Professional Development Day
From curating to CVs and cover letters, to grant-writing and image copyright, develop your skills at our Professional Development Day!
The Association for Art History’s Doctoral and Early Career Researcher (DECR) Committee presents the 2024 online Professional Development Day.
The Professional Development Day (this year spread across two days) offers professional advice, insights and career development opportunities targeted at those at doctoral and early career researcher stages in their career, but open to all. This online event is aimed at people working within disciplines that connect to art history in its widest sense, including arts practices, curating and other cultural fields. Themes include Curating, Grants and Bursaries, Copyright and Image Permissions and CVs and Cover letters.
This year’s programme includes a range of different presenters to discuss their professional experiences and offer advice and guidance, as well as provide a space for honest conversations about some of the challenges faced by arts professionals.

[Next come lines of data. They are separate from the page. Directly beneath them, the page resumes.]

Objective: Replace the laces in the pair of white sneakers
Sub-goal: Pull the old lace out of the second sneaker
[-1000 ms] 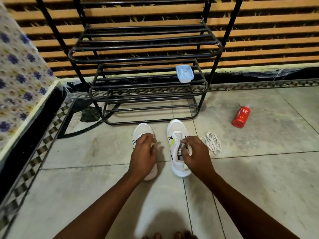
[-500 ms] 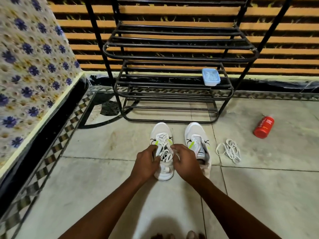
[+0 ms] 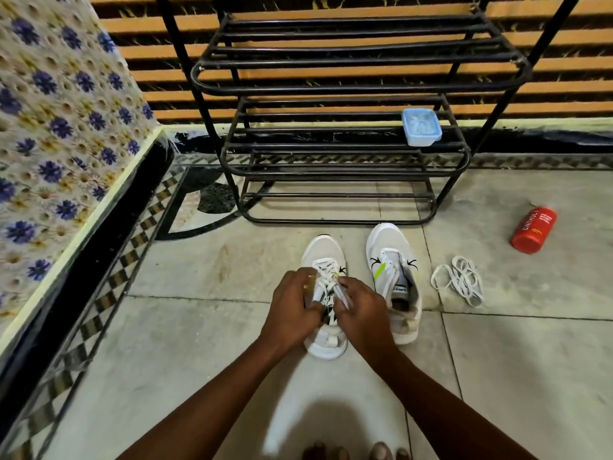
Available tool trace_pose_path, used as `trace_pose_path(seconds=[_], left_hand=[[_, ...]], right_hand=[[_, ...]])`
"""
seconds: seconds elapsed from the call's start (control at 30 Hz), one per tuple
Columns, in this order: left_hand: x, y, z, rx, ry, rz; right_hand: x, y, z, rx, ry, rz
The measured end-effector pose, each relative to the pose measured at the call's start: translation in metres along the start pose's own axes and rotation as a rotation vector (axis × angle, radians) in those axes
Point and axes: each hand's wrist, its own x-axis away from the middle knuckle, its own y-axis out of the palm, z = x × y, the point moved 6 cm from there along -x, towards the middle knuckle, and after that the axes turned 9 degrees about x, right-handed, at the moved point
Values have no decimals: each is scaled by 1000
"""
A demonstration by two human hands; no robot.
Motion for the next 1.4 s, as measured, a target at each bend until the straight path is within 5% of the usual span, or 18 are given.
trace_pose_path(seconds=[0.37, 0.73, 0.87, 1.0, 1.2, 1.4], left_hand=[[-27, 11, 11, -83, 82, -66], [-32, 28, 30, -513, 388, -161], [-36, 16, 17, -347, 243, -2], [-44, -11, -12, 86, -198, 290], [-47, 1, -2, 457, -152, -33], [-53, 3, 9, -84, 99, -191]], right_hand=[[8, 2, 8, 53, 36, 8], [9, 8, 17, -49, 78, 45], [8, 6, 13, -12, 23, 35], [7, 7, 10, 4, 14, 15], [3, 8, 13, 14, 40, -87], [3, 10, 14, 25, 39, -52]])
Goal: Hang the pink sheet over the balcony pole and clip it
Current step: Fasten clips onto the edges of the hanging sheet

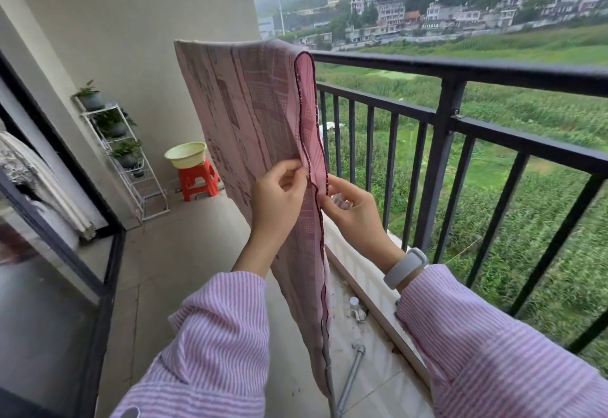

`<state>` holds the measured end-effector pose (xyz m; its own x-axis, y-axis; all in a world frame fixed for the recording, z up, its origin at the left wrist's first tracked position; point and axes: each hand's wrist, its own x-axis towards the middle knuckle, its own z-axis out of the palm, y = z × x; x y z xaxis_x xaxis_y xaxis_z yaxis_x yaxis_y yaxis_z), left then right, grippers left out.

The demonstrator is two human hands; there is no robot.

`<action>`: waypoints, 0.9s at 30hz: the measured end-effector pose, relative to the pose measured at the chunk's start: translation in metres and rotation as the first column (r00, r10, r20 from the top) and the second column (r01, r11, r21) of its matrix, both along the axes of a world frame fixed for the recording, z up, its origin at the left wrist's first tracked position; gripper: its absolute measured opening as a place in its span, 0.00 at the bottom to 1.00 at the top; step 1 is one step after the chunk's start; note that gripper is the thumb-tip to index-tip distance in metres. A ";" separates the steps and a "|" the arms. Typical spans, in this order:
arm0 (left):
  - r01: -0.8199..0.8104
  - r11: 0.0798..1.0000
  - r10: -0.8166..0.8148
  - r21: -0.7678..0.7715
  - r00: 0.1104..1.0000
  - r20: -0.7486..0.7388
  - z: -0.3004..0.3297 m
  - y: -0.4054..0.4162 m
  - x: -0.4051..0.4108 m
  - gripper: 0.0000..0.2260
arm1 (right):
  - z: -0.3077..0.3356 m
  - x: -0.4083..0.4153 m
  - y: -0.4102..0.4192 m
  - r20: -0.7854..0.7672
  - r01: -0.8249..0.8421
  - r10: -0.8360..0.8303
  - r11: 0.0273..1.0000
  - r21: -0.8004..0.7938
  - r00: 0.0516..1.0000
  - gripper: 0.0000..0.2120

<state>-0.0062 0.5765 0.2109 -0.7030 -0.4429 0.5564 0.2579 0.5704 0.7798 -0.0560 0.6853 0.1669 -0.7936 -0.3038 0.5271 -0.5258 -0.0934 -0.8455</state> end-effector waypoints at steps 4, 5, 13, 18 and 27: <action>0.101 0.995 -0.100 -0.004 0.993 0.060 0.005 -0.005 0.006 0.06 | -0.005 -0.003 -0.004 -0.088 0.006 0.002 0.995 0.098 0.996 0.16; 0.101 0.995 -0.100 -0.012 0.993 0.067 0.008 -0.005 0.007 0.03 | -0.006 -0.004 -0.005 -0.118 0.014 0.001 0.992 0.125 0.993 0.16; -0.150 0.948 0.175 -0.280 0.982 0.066 0.018 -0.006 -0.001 0.08 | -0.014 0.002 0.002 -0.058 -0.031 0.045 0.974 0.224 0.997 0.10; -0.053 0.988 0.067 -0.143 0.993 0.094 0.019 -0.010 -0.001 0.10 | -0.015 0.008 0.013 0.122 -0.070 0.053 0.988 0.136 0.991 0.06; 0.010 0.985 0.009 -0.174 0.994 0.109 0.024 -0.002 -0.001 0.12 | -0.004 0.013 0.033 0.057 -0.081 0.069 0.967 0.240 0.996 0.07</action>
<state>-0.0070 0.5747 0.2350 -0.7638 -0.3456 0.5451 0.1776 0.6995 0.6923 -0.0433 0.7182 0.1631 -0.7862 -0.4769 0.3929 -0.4837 0.0792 -0.8717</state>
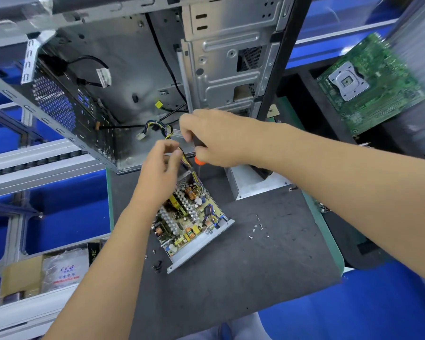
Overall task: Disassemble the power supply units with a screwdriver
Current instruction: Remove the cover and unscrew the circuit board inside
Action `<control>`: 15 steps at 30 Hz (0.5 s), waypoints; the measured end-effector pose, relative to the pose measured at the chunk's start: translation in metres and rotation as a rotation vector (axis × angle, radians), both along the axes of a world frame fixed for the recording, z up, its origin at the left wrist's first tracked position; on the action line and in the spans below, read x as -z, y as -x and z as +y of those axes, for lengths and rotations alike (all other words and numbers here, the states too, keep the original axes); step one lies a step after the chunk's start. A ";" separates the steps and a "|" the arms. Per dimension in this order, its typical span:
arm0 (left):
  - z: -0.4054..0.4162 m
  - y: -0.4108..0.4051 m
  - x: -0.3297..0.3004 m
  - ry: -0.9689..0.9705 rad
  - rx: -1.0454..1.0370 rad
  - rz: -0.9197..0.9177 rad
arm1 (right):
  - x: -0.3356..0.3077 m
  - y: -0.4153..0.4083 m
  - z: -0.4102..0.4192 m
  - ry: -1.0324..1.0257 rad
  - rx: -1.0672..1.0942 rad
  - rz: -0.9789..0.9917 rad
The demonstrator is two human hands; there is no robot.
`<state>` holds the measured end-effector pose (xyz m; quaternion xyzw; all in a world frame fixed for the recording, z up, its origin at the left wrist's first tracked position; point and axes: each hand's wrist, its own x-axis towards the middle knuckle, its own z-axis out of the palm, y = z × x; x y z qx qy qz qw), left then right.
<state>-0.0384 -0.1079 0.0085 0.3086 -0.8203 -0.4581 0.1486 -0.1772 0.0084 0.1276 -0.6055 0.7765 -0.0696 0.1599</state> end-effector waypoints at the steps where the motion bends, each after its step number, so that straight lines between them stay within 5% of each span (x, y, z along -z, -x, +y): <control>1: -0.003 0.003 0.001 0.012 -0.041 -0.058 | 0.000 0.000 0.003 0.013 -0.021 -0.082; 6: -0.008 0.022 0.014 -0.174 -0.117 -0.354 | 0.000 -0.001 0.004 -0.072 -0.004 0.267; 10: -0.016 0.029 0.017 -0.350 -0.120 -0.372 | -0.002 -0.002 0.007 -0.049 -0.071 0.044; 15: -0.015 0.025 0.022 -0.243 -0.112 -0.369 | 0.002 0.000 0.001 -0.045 -0.011 0.196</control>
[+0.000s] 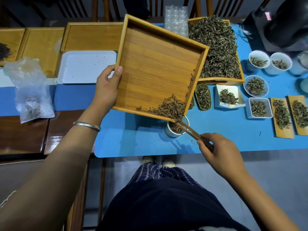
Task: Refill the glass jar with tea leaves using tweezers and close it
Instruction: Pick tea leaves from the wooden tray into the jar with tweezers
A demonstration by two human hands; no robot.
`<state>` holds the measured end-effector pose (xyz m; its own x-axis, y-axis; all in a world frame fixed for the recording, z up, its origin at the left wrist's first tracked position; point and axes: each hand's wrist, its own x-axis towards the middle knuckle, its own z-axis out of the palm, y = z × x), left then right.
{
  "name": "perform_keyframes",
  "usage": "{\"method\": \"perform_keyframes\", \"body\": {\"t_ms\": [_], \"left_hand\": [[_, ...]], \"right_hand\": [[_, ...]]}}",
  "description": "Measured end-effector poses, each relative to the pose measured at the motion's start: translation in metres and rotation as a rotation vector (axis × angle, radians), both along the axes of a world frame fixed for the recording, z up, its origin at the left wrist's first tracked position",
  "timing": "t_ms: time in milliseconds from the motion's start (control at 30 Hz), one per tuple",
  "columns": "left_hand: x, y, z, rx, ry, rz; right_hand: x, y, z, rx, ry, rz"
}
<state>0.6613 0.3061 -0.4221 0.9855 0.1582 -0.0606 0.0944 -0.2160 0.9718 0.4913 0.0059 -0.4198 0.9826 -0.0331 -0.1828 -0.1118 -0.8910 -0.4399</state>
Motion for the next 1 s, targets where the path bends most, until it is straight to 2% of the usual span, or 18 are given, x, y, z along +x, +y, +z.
{"method": "perform_keyframes", "body": {"t_ms": [367, 567, 1000], "left_hand": [[-0.002, 0.000, 0.000, 0.008, 0.008, 0.000], [-0.003, 0.000, 0.001, 0.014, -0.003, -0.010], [-0.001, 0.001, -0.002, 0.023, 0.002, -0.021]], "right_hand": [[0.028, 0.017, 0.003, -0.003, -0.167, -0.016], [0.026, 0.023, -0.004, -0.049, -0.132, -0.013], [-0.002, 0.009, -0.008, 0.008, -0.029, -0.080]]}}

As part of this year’s programme, these sessions will be a mix of panel discussions and more practical workshops. For the workshops, the Doctoral and Early Career Research Committee invites participants to anonymously submit working drafts of grant applications and/or CVs. This will help tailor these sessions to support the current problems and challenges faced by doctoral and early career researchers in these areas.
Programme
Monday 20 May, 13.30-16.30
Curating / Galleries: Round Table
13:30-14:30
Jennifer Powell, Director, Barber Institute of Fine Arts, University of Birmingham
John Chu, Senior Curator of Pictures and Sculpture / Senior Curator for Midlands at National Trust
Maryam Ohadi-Hamadani, Lecturer in Modern and Contemporary Art, Edinburgh College Art, University of Edinburgh
This panel will explore various models of curating and working with galleries, including guest curating as a means of disseminating research in art and art history. We will consider practical issues in working in gallery contexts of different scales and formats.
Grants & Bursaries: Workshop
15:00-16:30
Jo Cottrell, Development Manager, Association for Art History
Martin Myrone, Head of Grants, Fellowships, & Networks, Paul Mellon Centre
Have you ever wondered how to write a successful grant or bursary application? This workshop will explore processes and strategies for writing clear, concise, and effective funding proposals.
Once booked, you can use this link to upload your CV (and/or any questions you have about it) to help tailor the session.
Tuesday 21 May, 10.00 - 13.00
Copyright & Images Permissions: Seminar
10.00-11.00
Victoria Hooper, Head of Licensing, DACS
Publishing and disseminating research in art history often involves complex negotiations of image permissions. In this session, our invited specialists will discuss key issues and best practices around copyright and permissions for images in academic publishing contexts.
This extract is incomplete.